Component ( 13 ) for connecting two components, in particular for connecting a building ( 4 ) and an outer component ( 3 ), with at least one, for non-positive connection of the outer component ( 3 ) provided stainless steel support ( 6 ), wherein at least the tensile forces occurring from the stainless steel support ( 6 ). Component ( 13 ) according to claim 1, characterized in that the stainless steel support ( 6 ) in addition to the tensile forces at least partially absorbs the other forces occurring. Component ( 13 ) according to at least one of claims 1 and 2, characterized in that the stainless steel support in addition to the tensile forces and the other forces occurring completely absorbs. Component ( 13 ) according to at least one of claims 1 to 3, characterized in that additional pressure means are provided for receiving pressure forces. Component ( 13 ) according to at least one of claims 1 to 4, characterized in that additional transverse force means are provided for receiving transverse forces.
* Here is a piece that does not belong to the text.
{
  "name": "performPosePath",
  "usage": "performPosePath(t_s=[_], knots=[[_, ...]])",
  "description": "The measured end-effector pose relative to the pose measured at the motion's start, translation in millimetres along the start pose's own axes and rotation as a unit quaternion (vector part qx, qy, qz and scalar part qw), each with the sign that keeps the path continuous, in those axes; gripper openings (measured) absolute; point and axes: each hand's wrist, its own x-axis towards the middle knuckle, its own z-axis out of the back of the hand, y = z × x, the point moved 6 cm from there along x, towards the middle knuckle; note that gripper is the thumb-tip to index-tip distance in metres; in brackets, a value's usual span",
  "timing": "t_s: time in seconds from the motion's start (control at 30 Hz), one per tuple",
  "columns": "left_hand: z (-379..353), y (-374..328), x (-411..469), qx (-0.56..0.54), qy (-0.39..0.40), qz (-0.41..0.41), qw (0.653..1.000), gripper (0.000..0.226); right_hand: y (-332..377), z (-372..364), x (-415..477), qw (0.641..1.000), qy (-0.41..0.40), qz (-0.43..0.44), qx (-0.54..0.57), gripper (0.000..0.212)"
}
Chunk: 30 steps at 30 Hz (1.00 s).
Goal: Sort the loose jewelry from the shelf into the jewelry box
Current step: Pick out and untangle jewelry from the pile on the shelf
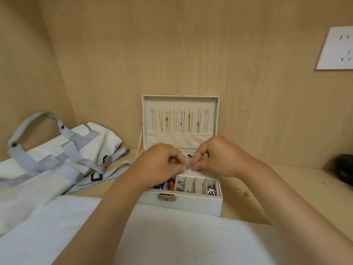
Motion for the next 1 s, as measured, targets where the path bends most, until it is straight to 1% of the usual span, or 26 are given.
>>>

Component ( 13 ) according to at least one of claims 1 to 5, characterized in that it is in the stainless steel support ( 6 ) around a double-T stainless steel support ( 6 ). Component ( 13 ) according to at least one of claims 1 to 6, characterized in that it is in the stainless steel support ( 6 ) around a welded stainless steel carrier ( 6 ). Component ( 13 ) according to at least one of claims 1 to 6, characterized in that it is in the stainless steel support ( 6 ) around a rolled stainless steel support ( 6 ). Component ( 13 ) according to at least one of claims 1 to 8, characterized in that the stainless steel support ( 6 ) at least one recess ( 9 ) having. Component ( 13 ) according to at least one of claims 1 to 9, characterized in that the stainless steel support ( 6 ) has at least one gain. Component ( 13 ) according to at least one of claims 1 to 10, characterized in that the stainless steel support ( 6 ) has a tapered cross-section. Component ( 13 ) according to at least one of claims 1 to 11, characterized in that the component ( 13 ) additionally a heat insulating insulating body ( 1 ) of any thickness, the stainless steel support ( 6 ) the insulating body ( 1 ) interspersed.